The week in GRC: SDNY launches whistleblower pilot program and Oregon pushes companies to stop thwarting shareholder activists

This week’s governance, compliance and risk-management stories from around the web

– The Financial Times (paywall) reported that according to a report by Lazard, companies faced a record number of attacks from activist investors in 2023. There were 252 new campaigns globally, the report found, a 7 percent increase on the previous year. Europe and Asia-Pacific saw record levels of activity, with the UK and Japan leading the charge. There were 69 campaigns launched in Europe, most of which had demands related to M&A, and 44 new campaigns in Asia-Pacific where local hedge fund firms were the most active participants.
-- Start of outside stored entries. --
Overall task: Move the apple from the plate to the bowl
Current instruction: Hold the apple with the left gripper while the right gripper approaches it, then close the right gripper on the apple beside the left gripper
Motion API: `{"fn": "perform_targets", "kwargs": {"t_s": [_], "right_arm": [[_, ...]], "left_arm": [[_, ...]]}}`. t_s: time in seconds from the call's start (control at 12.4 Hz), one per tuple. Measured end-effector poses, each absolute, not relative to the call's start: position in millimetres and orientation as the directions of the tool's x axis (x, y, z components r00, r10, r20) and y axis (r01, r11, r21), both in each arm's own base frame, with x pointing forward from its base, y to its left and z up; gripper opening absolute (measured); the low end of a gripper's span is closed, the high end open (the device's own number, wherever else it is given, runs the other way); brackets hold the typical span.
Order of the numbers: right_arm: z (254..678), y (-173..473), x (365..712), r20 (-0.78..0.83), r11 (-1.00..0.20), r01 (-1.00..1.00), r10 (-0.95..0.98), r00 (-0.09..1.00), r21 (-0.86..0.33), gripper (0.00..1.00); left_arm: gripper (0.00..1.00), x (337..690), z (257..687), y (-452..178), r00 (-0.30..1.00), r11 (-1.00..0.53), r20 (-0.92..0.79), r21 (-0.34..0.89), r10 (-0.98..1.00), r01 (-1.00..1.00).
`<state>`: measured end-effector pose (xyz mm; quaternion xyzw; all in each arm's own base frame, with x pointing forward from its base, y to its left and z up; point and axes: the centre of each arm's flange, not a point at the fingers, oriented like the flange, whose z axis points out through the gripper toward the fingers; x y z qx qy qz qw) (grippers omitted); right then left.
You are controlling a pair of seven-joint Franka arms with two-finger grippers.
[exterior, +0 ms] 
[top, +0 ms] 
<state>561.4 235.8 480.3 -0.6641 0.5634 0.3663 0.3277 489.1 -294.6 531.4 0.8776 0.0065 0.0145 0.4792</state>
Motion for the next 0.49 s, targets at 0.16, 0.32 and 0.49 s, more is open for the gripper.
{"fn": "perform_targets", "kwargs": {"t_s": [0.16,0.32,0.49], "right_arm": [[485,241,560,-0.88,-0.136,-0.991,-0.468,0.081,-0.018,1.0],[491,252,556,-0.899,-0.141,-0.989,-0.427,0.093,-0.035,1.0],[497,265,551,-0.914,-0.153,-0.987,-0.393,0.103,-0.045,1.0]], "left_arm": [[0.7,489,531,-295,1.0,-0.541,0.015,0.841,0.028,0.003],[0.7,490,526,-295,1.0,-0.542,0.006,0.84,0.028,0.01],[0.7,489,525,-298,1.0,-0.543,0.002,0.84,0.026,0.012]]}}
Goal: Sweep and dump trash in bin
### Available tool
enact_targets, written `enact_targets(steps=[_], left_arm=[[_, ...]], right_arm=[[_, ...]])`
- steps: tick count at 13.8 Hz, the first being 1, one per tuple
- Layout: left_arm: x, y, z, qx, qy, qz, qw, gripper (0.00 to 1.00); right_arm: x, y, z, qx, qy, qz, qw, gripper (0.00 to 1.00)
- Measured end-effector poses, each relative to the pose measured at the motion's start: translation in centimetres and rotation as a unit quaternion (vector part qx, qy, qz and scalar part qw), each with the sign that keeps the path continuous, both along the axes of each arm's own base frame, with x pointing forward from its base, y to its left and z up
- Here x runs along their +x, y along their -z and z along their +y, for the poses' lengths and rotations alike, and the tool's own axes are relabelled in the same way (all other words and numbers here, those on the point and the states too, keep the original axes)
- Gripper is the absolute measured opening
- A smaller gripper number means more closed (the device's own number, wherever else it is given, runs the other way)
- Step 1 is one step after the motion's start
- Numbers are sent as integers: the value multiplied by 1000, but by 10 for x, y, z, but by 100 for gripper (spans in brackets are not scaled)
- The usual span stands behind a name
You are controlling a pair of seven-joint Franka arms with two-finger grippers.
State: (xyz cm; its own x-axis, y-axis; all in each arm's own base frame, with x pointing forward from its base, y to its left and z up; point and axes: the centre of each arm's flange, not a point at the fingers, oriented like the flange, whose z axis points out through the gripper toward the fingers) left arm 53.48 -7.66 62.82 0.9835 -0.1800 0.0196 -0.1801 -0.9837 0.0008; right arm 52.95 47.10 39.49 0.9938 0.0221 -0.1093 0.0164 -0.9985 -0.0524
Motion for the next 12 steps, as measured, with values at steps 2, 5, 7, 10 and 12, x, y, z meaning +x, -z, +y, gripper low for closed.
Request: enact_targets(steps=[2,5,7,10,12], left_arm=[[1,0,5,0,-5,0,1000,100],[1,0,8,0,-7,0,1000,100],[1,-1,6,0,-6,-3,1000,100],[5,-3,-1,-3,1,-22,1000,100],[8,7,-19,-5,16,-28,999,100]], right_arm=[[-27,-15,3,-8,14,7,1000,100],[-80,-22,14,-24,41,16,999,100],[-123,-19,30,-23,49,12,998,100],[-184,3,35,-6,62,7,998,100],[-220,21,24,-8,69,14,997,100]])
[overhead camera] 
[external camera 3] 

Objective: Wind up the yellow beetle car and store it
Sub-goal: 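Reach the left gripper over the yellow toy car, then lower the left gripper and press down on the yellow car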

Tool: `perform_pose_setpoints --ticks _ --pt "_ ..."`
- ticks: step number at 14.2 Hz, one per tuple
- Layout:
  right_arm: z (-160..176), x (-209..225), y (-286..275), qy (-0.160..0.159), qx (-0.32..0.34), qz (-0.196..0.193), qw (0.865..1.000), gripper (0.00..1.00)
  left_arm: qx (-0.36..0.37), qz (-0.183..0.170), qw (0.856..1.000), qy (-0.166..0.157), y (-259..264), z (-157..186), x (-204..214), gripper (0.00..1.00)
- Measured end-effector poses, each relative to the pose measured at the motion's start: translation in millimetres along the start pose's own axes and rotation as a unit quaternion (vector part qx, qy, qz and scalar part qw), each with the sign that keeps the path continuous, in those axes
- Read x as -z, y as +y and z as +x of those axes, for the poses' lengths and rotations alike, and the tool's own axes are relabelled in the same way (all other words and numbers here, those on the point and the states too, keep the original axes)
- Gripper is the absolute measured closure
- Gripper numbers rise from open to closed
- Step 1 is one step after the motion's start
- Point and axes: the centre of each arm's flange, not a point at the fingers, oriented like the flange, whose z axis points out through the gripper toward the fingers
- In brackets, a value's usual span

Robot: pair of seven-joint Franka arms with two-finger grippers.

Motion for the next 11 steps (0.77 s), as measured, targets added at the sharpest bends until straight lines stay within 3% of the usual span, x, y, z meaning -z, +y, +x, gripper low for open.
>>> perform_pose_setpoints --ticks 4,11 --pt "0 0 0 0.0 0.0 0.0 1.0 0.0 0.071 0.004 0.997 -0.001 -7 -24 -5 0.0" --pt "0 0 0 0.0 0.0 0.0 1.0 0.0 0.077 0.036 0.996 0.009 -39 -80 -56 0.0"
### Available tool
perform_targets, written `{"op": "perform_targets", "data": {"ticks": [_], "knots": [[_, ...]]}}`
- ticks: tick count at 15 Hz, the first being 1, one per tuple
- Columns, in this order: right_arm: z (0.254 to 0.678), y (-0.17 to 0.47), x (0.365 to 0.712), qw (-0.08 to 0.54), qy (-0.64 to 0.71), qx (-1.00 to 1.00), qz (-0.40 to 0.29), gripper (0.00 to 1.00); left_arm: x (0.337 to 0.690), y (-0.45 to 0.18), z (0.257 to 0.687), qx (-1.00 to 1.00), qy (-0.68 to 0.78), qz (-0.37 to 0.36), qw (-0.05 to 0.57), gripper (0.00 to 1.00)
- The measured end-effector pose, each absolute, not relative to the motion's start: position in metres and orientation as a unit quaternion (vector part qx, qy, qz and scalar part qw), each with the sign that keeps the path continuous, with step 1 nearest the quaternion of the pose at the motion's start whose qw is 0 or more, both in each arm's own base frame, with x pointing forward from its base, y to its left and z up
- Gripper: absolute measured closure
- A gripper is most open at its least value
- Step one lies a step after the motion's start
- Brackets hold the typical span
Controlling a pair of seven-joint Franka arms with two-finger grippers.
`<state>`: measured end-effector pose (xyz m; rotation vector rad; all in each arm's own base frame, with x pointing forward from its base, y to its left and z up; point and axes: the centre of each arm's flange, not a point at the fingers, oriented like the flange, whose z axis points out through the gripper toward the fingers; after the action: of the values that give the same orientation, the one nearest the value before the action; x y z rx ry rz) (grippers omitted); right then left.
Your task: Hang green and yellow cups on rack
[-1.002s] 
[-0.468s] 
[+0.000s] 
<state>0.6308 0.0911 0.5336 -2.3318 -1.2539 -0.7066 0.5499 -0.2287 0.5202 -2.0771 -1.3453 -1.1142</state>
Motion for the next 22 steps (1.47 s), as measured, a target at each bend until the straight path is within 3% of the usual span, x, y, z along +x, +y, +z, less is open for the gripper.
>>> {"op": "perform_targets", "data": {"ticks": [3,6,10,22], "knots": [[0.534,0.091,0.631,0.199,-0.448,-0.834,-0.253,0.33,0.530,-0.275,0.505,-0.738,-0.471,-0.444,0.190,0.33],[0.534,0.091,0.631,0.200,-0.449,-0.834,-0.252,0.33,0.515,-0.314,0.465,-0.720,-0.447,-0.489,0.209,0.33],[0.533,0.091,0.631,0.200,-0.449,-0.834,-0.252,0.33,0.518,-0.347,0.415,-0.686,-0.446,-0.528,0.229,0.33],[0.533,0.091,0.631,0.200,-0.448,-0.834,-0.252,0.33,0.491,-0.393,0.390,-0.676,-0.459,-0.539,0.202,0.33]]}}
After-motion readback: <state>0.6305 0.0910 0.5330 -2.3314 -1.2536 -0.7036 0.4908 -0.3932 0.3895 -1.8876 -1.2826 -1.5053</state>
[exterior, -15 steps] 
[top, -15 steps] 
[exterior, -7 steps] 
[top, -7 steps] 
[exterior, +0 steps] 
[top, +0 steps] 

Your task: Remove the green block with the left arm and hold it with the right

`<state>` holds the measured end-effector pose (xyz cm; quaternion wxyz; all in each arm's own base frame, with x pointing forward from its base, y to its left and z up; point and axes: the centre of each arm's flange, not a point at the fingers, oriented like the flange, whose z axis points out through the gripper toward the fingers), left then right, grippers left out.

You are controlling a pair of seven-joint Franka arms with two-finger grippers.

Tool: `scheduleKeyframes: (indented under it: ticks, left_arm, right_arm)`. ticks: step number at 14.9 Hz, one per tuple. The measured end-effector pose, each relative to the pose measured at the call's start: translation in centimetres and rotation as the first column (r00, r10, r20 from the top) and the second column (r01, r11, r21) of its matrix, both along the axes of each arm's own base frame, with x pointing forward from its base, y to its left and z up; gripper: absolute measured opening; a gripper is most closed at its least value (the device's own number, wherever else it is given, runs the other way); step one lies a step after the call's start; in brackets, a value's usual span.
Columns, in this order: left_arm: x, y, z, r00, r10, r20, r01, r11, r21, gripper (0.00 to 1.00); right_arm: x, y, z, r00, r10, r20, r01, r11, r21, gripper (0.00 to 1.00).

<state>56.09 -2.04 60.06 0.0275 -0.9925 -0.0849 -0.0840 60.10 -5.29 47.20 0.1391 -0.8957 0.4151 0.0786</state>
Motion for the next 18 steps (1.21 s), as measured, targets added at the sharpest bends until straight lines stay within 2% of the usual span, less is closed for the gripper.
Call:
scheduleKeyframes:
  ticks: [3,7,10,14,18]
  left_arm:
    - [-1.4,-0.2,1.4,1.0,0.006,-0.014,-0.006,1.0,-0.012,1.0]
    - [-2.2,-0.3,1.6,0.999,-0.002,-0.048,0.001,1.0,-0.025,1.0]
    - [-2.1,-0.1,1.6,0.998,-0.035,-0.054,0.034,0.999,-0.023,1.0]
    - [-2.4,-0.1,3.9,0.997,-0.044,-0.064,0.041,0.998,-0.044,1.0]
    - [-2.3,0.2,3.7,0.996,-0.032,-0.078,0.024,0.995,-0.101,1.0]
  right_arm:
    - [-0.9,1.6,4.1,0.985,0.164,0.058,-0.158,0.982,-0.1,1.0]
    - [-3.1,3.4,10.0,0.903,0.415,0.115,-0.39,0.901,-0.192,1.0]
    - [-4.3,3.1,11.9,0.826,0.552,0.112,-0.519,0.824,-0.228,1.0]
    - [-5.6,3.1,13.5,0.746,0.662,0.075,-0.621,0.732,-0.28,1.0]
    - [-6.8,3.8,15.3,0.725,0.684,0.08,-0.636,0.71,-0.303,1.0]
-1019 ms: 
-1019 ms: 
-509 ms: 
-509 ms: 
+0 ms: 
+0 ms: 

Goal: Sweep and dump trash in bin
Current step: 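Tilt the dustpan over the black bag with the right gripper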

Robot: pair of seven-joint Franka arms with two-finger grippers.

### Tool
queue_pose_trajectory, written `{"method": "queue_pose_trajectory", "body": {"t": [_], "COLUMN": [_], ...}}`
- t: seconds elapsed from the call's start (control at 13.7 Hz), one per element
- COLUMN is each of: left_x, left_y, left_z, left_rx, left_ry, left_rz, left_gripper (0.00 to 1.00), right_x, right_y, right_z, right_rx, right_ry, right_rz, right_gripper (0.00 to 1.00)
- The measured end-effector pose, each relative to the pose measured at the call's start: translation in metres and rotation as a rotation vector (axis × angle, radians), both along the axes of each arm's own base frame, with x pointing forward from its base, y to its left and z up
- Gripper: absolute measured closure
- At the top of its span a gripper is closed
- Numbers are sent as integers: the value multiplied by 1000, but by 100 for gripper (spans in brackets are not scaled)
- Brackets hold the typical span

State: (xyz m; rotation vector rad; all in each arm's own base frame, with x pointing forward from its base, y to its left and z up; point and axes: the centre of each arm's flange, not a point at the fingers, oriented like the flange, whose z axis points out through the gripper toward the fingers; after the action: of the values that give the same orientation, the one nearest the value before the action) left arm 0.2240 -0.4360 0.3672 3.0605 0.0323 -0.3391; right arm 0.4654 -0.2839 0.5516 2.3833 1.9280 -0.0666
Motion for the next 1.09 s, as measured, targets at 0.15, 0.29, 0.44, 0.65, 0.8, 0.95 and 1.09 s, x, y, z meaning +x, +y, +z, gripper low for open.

‘Activism today has a very regional dynamic,’ said Rich Thomas, a managing director in Lazard’s capital markets advisory group. ‘Global campaigns are at an all-time high because [Asia-Pacific] and Europe have had a breakout year.’

Although activism has historically been dominated by hedge fund firms, the strategy is increasingly being deployed by other types of shareholders. More than 40 percent of activists launching campaigns last year did so for the first time, according to Lazard. Thomas said Europe in particular had seen a significant rise in the number of first-time activists, after many previously held back during the period of higher inflation.

– According to CNBC, EU officials indicated that Microsoft’s multibillion-dollar investment in AI firm OpenAI could face a merger investigation. The European Commission (EC) said it was embarking on a competition investigation looking at the markets for virtual worlds and generative AI. It also said it is ‘looking into some of the agreements that have been concluded between large digital market players and generative AI developers and providers’ and singled out the Microsoft-OpenAI tie-up as a deal it will be studying. ‘The European Commission is checking whether Microsoft’s investment in OpenAI might be reviewable under the EU Merger Regulation,’ the EC said in a statement.

Microsoft did not immediately respond to a request for comment.

The EC said it has sent requests for information to ‘several large digital players’ and is also seeking views from interested parties, which have until March 11 to submit responses.

– The FT reported that Oregon has demanded nine US companies stop efforts to undermine activist shareholders from pursuing proxy fights, becoming the first state to intervene in an intensifying legal tussle between boards and hedge fund firms. Ahead of the companies’ 2024 AGMs, Oregon’s state treasurer has asked that dissident investors’ board nominees not be ‘subjected to stricter standards than management nominees’ at companies where the state’s pension fund for public employees has a stake.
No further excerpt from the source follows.